I think one must keep in mind that this was a 60s show. And a very genuine embodiment of virtually everything that was TV-compatible considering what societal TV conventions were in fact between 1965 and 1967 inclusively (the Peel years). It just so happens that the Peel episodes were riding that wave which was building up and about to crash precisely when every taboo of the past was tumbled down in the streets to be replaced by a high-octane propulsion of all forces that had been repressed until then by the keepers of the Old Order: sexual promiscuity going hand in hand with the assertion of freedom by women thanks to the pill, but also freedom of saying this and everything else that had to be camouflaged by archaic witticisms, freedom of showing it too - slowly in cinema first, but certainly not on TV. Failing to take the historical context into account when discussing films or TV shows is a very common mistake nowadays - and something that always needs to be corrected if anyone genuinely wants to understand the actual meaning of these works. Of course, laziness or ignorance can't be always avoided and some souls prefer to believe in their own small universe as the actual center of the big one... Personally, I always try to collect as much info and reference points before defending any thesis.

Of course the "lovers" hypothesis holds pretty well if one uses the right filter and decoder for that period. Steed could never address Peel as "Miss" and at the same time behave with her the way he was, and vice versa! Couldn't, wouldn't happen, period. TV suits would have had the time of their lives trying to explain such familiarity between woman and man "friends" ! But to understand this completely, one has to have either lived as an adult (young or otherwise) during these years, or have immersed completely in a wide spectrum of media documenting this critical period. Those were wonderful years in many ways, but I was still too young at the time to fully understand all the sexual innuendos and double entendres of which this show is wonderfully replete and which make many of its old charm.

Naturally, it's also plausible that the writers were just pulling our legs with the idea and that Peel and Steed were just friends.
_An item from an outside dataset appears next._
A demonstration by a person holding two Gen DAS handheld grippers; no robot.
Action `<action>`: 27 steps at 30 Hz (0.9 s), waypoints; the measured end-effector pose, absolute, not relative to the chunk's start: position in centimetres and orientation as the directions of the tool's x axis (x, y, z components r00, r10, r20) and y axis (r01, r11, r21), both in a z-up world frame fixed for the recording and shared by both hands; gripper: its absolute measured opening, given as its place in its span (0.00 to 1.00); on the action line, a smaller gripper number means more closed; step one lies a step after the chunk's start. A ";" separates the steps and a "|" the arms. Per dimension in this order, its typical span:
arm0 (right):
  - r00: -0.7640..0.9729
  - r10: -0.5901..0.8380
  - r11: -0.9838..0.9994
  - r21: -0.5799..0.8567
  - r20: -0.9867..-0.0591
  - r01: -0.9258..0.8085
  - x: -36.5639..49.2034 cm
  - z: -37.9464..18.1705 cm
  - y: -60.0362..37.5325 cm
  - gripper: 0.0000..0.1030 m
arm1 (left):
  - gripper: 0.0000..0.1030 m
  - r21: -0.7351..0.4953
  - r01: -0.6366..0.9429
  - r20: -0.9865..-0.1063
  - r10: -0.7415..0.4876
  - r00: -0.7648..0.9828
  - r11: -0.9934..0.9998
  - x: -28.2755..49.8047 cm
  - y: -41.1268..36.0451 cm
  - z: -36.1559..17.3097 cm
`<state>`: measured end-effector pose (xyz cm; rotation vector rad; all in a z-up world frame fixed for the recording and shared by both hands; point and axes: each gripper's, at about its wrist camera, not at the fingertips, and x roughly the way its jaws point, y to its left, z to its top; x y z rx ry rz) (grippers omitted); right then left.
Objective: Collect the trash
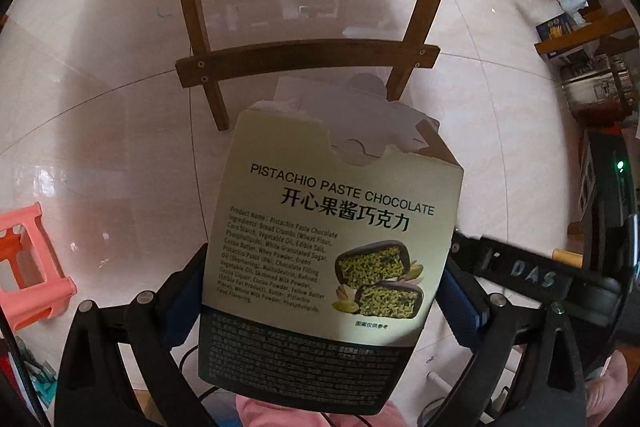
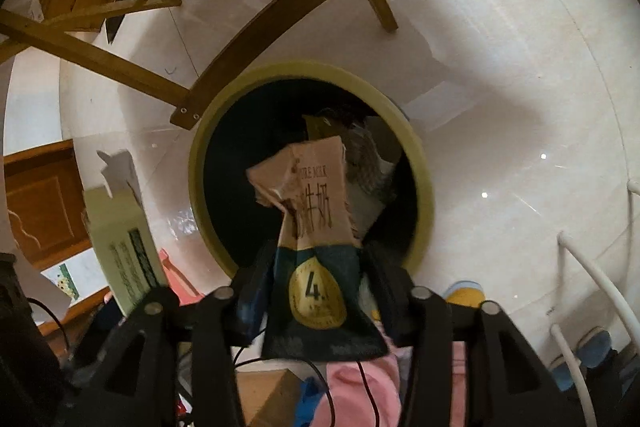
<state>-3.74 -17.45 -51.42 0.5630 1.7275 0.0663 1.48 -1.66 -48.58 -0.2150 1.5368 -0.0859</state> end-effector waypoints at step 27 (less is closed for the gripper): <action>-0.078 0.390 0.881 0.347 -0.918 0.322 -4.2 -51.4 -17.9 0.61 | 0.99 -0.122 -0.098 -0.988 -0.112 0.105 0.988 0.9 -1.2 -47.5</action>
Odd, risqué as presented, but plausible - and a LOT less fun if you ask me.

Ultimately, there is no definitive answer because we lack the book of rules, if any, that the writers, producers and actors were actually using. Hey! Even MacNee and Rigg disagreed on that very question, as someone was pointing out earlier in this thread! (As the societal sexual psyche would have it, Rigg says they were "just friends" (boring but safer for her as a woman) whereas Macnee says "lovers" -yummy, and far more interesting - just like any healthy hetero would say referring to a sex goddess such as his gloriously appetizing partner).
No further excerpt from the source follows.